**EXERCISE PROMPT**
Nothing but the data itself, reproduced exactly, is the expected answer.

:: DATA PROVIDED ::

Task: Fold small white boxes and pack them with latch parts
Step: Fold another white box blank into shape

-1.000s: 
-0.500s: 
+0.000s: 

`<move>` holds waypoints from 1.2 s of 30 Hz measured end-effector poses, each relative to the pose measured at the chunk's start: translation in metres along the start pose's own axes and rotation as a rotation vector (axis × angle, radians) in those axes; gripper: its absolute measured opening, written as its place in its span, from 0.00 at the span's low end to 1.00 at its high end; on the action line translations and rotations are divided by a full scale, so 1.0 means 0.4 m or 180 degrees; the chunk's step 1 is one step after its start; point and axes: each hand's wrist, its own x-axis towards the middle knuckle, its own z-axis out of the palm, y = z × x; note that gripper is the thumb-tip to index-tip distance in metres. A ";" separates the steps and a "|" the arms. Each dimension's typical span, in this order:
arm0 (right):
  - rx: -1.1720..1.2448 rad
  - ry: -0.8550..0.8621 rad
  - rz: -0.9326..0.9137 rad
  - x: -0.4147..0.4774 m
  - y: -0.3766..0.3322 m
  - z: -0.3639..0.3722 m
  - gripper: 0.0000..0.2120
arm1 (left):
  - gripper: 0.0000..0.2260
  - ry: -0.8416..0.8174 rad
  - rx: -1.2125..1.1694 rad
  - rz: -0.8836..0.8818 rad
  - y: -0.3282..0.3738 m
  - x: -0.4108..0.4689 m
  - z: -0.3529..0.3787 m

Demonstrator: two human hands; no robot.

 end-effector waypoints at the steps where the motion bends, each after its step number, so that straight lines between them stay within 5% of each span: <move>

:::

**ANSWER TO THIS EXERCISE**
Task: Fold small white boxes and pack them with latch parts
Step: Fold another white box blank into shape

-1.000s: 
-0.500s: 
+0.000s: 

`<move>` holds waypoints from 1.2 s of 30 Hz measured end-effector poses, each relative to the pose measured at the chunk's start: translation in metres along the start pose's own axes and rotation as a rotation vector (axis × angle, radians) in those axes; gripper: its absolute measured opening, written as its place in its span, from 0.00 at the span's low end to 1.00 at its high end; on the action line translations and rotations are divided by a full scale, so 1.0 means 0.4 m or 180 degrees; the chunk's step 1 is one step after its start; point and axes: each hand's wrist, its own x-axis towards the middle knuckle, its own z-axis out of the palm, y = z × x; note that gripper is the thumb-tip to index-tip distance in metres. A ";" separates the steps and a "|" the arms. Each dimension's typical span, in this order:
arm0 (right):
  - rx: -1.1720..1.2448 rad
  - ry: -0.8550..0.8621 rad
  - rz: -0.9326..0.9137 rad
  - x: -0.4147..0.4774 m
  - y: -0.3766..0.3322 m
  - z: -0.3639..0.3722 m
  - gripper: 0.0000..0.2120
arm1 (left):
  - gripper: 0.0000..0.2260
  - ry: -0.8416..0.8174 rad
  - rx: -1.2125..1.1694 rad
  - rz: -0.8836..0.8818 rad
  - y: -0.3282..0.3738 m
  - x: -0.4108..0.4689 m
  - z: -0.3529..0.3787 m

Demonstrator: two human hands; no robot.

 end-effector waypoints at the steps where the motion bends, each after its step number, so that straight lines between them stay within 5% of each span: <move>

The exercise requires no further work.